* _Problem to work on_: No record may be left out; print them all verbatim.

* _Source data_:
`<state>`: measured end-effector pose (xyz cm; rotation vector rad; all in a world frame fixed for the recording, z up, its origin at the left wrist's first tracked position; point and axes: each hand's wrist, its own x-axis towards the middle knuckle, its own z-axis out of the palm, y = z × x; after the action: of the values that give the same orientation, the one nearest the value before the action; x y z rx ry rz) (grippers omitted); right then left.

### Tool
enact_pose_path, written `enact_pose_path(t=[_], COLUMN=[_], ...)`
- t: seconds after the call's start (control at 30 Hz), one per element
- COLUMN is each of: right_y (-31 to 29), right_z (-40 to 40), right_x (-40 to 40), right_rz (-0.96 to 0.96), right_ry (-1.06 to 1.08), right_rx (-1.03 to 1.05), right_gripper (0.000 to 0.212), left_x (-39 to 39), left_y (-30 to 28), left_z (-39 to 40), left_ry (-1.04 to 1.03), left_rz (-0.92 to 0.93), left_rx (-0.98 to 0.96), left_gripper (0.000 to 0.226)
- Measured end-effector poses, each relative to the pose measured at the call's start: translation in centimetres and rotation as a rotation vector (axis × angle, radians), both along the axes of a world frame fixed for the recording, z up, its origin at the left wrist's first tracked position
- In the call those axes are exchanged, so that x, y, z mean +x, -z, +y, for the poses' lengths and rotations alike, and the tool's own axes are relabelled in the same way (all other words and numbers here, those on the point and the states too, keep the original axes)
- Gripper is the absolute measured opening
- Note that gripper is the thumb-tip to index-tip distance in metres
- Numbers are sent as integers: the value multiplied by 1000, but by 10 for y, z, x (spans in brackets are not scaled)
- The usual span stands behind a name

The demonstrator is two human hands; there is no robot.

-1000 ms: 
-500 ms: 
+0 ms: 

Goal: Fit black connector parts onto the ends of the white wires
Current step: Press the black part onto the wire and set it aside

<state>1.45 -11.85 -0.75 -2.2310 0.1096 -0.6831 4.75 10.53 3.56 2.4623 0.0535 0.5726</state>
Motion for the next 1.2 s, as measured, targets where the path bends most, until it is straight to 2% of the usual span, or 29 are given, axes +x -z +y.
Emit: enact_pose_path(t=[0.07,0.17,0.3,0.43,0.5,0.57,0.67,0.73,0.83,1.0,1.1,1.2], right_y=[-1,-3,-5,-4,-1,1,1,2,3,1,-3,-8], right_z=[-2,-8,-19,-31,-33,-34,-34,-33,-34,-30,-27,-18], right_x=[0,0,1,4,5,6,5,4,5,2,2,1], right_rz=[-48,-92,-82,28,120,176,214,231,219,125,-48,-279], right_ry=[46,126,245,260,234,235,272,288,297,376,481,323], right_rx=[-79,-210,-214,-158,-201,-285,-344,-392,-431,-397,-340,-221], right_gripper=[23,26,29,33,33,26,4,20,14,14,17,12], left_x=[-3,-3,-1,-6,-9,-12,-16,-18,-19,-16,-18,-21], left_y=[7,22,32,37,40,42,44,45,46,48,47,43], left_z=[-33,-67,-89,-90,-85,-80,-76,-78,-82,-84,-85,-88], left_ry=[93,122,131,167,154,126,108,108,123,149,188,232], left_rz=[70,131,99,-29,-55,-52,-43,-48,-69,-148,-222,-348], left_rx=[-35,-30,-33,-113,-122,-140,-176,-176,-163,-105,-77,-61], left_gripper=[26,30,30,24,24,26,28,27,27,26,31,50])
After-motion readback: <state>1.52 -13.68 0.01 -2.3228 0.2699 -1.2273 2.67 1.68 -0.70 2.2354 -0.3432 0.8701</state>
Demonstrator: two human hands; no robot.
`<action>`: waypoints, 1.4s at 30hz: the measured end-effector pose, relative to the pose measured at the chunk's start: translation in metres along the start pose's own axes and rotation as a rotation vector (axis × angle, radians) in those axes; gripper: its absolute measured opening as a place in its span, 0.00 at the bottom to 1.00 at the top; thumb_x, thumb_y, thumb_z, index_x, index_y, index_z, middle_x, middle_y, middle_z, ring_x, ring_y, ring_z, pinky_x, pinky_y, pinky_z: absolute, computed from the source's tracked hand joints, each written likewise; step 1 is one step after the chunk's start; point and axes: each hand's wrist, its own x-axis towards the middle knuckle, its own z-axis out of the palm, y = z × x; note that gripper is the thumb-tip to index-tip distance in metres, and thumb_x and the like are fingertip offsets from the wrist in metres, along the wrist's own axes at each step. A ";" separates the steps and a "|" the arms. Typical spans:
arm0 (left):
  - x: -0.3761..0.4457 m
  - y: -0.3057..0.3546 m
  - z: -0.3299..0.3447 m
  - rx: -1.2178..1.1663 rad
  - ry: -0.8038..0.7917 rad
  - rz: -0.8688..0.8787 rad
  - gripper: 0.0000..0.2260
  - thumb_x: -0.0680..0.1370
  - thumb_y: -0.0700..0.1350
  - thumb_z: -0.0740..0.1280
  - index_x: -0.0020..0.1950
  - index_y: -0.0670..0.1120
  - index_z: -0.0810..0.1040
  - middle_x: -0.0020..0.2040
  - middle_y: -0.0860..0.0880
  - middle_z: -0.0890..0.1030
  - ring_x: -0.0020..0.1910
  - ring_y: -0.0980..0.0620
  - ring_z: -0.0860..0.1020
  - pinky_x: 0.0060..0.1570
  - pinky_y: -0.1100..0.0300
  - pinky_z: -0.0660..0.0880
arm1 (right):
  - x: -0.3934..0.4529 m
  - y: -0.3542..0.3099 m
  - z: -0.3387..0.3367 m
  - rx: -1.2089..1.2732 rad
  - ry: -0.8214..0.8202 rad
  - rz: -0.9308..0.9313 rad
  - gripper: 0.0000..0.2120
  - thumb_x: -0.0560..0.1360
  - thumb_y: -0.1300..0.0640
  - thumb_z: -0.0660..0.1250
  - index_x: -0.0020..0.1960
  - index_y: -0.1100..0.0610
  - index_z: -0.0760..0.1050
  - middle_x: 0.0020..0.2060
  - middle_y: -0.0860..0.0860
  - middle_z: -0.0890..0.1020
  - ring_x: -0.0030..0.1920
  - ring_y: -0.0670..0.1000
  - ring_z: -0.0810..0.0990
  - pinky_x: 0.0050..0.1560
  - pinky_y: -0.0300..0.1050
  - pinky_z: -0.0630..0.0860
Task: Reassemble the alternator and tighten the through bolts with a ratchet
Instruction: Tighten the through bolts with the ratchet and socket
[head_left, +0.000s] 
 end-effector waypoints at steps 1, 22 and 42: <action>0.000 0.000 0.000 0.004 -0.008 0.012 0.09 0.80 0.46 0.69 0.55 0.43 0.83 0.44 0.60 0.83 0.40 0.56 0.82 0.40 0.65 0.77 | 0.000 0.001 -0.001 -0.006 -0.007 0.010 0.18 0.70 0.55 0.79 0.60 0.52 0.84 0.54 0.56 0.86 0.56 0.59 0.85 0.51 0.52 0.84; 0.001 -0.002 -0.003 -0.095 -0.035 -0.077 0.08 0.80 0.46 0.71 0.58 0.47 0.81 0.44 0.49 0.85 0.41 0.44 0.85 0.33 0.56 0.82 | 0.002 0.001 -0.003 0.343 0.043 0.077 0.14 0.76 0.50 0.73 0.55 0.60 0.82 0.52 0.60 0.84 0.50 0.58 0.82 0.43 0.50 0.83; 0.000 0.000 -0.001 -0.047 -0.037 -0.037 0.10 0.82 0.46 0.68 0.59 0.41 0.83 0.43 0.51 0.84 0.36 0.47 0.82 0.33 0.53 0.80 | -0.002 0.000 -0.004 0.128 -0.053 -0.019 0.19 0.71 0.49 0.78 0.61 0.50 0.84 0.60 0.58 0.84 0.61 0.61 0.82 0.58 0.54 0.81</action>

* _Answer section_:
`<state>`: measured end-effector pose (xyz cm; rotation vector rad; all in a world frame fixed for the recording, z up, its origin at the left wrist's first tracked position; point and axes: each hand's wrist, its own x-axis towards the middle knuckle, its own z-axis out of the palm, y = z × x; after the action: of the values that give the same orientation, the one nearest the value before the action; x y z rx ry rz) (grippers omitted); right then left.

### Tool
enact_pose_path, written `enact_pose_path(t=[_], COLUMN=[_], ...)`
- t: seconds after the call's start (control at 30 Hz), one per element
- COLUMN is each of: right_y (-31 to 29), right_z (-40 to 40), right_x (-40 to 40), right_rz (-0.96 to 0.96), right_ry (-1.06 to 1.08), right_rx (-1.03 to 1.05), right_gripper (0.000 to 0.212), left_x (-39 to 39), left_y (-30 to 28), left_z (-39 to 40), left_ry (-1.04 to 1.03), left_rz (-0.92 to 0.93), left_rx (-0.98 to 0.96), left_gripper (0.000 to 0.226)
- Measured end-effector poses, each relative to the pose measured at the call's start: translation in centimetres and rotation as a rotation vector (axis × angle, radians), both along the axes of a world frame fixed for the recording, z up, its origin at the left wrist's first tracked position
- In the call those axes are exchanged, so that x, y, z mean +x, -z, +y, for the poses' lengths and rotations alike, and the tool's own axes are relabelled in the same way (all other words and numbers here, those on the point and the states too, keep the original axes)
- Gripper is the absolute measured opening
- Note that gripper is the thumb-tip to index-tip distance in metres
- Numbers are sent as integers: the value multiplied by 1000, but by 10 for y, z, x (spans in brackets are not scaled)
- The usual span stands behind a name

The demonstrator is two human hands; there is no robot.

-1000 ms: 
-500 ms: 
+0 ms: 

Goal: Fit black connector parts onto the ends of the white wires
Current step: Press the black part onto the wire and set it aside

<state>1.45 -11.85 -0.75 -2.2310 0.1096 -0.6831 4.75 10.53 3.56 2.4623 0.0535 0.5726</state>
Motion for the next 1.2 s, as measured, targets where the path bends most, until it is straight to 2% of the usual span, or 29 are given, axes +x -z +y.
Emit: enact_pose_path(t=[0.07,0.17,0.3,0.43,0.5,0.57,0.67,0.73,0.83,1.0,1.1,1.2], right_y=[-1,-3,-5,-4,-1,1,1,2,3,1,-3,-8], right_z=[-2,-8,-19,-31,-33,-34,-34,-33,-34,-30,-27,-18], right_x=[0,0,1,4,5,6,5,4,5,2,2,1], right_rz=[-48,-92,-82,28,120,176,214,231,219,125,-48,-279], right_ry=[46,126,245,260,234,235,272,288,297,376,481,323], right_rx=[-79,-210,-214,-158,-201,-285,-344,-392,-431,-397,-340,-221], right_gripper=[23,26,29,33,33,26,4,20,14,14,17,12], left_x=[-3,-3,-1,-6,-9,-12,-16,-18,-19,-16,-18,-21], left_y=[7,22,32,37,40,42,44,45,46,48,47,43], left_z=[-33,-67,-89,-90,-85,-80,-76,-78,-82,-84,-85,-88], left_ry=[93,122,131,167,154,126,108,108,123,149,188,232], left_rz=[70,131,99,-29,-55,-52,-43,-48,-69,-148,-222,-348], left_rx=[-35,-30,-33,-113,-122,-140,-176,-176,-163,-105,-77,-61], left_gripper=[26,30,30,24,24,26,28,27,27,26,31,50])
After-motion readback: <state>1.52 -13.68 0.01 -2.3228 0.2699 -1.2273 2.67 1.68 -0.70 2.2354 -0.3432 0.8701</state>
Demonstrator: two human hands; no robot.
`<action>`: waypoints, 1.4s at 30hz: the measured end-effector pose, relative to the pose measured at the chunk's start: translation in metres along the start pose's own axes and rotation as a rotation vector (axis × angle, radians) in those axes; gripper: its absolute measured opening as a place in its span, 0.00 at the bottom to 1.00 at the top; thumb_x, thumb_y, thumb_z, index_x, index_y, index_z, middle_x, middle_y, middle_z, ring_x, ring_y, ring_z, pinky_x, pinky_y, pinky_z: absolute, computed from the source's tracked hand joints, each written likewise; step 1 is one step after the chunk's start; point and axes: each hand's wrist, its own x-axis towards the middle knuckle, its own z-axis out of the palm, y = z × x; note that gripper is the thumb-tip to index-tip distance in metres, and thumb_x and the like are fingertip offsets from the wrist in metres, along the wrist's own axes at each step. A ";" separates the steps and a "|" the arms. Typical spans:
arm0 (left):
  - x: -0.3761..0.4457 m
  - y: -0.3057..0.3546 m
  - z: -0.3299..0.3447 m
  - rx: -1.2178..1.1663 rad
  - ry: -0.8038..0.7917 rad
  - rz: -0.8688..0.8787 rad
  - gripper: 0.0000..0.2260
  - thumb_x: -0.0680..0.1370
  - thumb_y: -0.0700..0.1350
  - thumb_z: -0.0740..0.1280
  - index_x: -0.0020..0.1950
  - index_y: -0.0670..0.1120
  - index_z: -0.0810..0.1040
  - middle_x: -0.0020..0.2040
  - middle_y: -0.0860..0.0880
  - middle_z: -0.0890..0.1030
  - ring_x: -0.0020..0.1910
  - ring_y: -0.0980..0.0620
  - ring_z: -0.0860..0.1020
  - pinky_x: 0.0060..0.1570
  - pinky_y: -0.1100..0.0300
  - pinky_z: -0.0660..0.0880
arm1 (right):
  - x: -0.3934..0.4529 m
  - y: -0.3542..0.3099 m
  - z: -0.3387..0.3367 m
  - rx: -1.2089..1.2732 rad
  - ry: -0.8214..0.8202 rad
  - rz: -0.9308..0.9313 rad
  - gripper: 0.0000..0.2120
  - thumb_x: -0.0560..0.1360
  - thumb_y: -0.1300..0.0640
  - thumb_z: -0.0660..0.1250
  - index_x: -0.0020..0.1960
  - index_y: -0.1100..0.0610
  - index_z: -0.0760..0.1050
  - middle_x: 0.0020..0.2060
  - middle_y: -0.0860..0.0860
  - middle_z: -0.0890..0.1020
  - ring_x: -0.0030..0.1920
  - ring_y: -0.0670..0.1000
  - ring_z: -0.0810..0.0990
  - pinky_x: 0.0050..0.1560
  - pinky_y: -0.0300..0.1050
  - pinky_z: -0.0630..0.0860
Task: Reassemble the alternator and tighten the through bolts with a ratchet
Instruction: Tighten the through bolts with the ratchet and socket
[head_left, +0.000s] 
 end-effector waypoints at steps 1, 22 and 42: <action>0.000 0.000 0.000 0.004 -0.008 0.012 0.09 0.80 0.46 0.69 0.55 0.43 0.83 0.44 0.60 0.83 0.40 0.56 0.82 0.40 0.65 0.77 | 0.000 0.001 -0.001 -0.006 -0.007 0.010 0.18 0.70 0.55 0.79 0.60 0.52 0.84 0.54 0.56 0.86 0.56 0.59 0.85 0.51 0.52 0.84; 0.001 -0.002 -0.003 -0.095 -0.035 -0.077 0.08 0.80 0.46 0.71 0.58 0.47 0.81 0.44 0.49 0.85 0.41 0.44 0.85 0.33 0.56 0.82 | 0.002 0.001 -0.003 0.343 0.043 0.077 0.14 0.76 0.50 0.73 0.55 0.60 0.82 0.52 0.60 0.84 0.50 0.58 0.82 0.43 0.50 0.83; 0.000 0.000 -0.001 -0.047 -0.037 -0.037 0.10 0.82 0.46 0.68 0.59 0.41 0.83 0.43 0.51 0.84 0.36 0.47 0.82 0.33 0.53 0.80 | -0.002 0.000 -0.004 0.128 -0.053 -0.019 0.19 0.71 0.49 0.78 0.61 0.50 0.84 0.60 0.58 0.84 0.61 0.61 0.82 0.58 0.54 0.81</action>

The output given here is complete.